====== GIVEN MATERIAL ======

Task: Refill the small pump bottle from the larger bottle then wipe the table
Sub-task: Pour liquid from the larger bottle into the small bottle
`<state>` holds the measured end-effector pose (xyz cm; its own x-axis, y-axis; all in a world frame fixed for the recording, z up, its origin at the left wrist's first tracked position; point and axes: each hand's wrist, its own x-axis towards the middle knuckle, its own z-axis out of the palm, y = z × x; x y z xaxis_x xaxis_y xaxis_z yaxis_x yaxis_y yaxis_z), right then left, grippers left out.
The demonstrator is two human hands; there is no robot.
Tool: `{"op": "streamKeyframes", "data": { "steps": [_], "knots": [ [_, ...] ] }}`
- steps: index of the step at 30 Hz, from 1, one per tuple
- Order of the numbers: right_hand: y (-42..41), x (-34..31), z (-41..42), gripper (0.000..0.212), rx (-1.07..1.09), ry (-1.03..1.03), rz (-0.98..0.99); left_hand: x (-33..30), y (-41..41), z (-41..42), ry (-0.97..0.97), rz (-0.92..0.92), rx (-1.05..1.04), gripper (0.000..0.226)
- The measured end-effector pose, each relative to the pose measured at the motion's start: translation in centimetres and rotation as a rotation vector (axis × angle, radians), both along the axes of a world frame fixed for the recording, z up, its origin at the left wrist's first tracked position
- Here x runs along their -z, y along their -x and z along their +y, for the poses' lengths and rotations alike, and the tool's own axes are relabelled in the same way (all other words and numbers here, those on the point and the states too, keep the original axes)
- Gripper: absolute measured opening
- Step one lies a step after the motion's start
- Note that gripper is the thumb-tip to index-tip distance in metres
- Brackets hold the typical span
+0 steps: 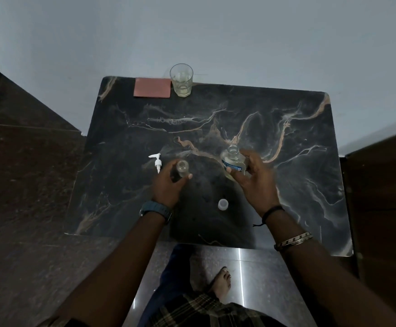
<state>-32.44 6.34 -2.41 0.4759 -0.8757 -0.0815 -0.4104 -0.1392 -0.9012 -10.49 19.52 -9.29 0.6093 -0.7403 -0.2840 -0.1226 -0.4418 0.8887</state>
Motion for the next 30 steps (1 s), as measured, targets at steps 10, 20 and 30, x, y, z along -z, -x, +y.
{"op": "streamKeyframes", "data": {
  "steps": [10,20,30],
  "knots": [
    [-1.4,-1.4,-1.0,0.054,-0.177,0.206,0.136,-2.0,0.2,-2.6,0.194,-0.098,0.101,0.045],
    [-2.1,-2.7,-2.1,0.059,-0.267,0.408,0.337,-2.8,0.2,-3.1,0.261,-0.168,0.133,0.047],
    [-3.0,-3.5,-2.4,0.06,-0.287,0.503,0.442,-2.7,-0.1,-3.4,0.23,-0.138,0.127,0.046]
  ]
}}
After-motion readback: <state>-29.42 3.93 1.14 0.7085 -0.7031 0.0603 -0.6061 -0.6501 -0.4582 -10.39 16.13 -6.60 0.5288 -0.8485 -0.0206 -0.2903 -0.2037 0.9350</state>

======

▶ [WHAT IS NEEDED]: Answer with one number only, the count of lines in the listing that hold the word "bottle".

▶ [ANSWER SECTION]: 2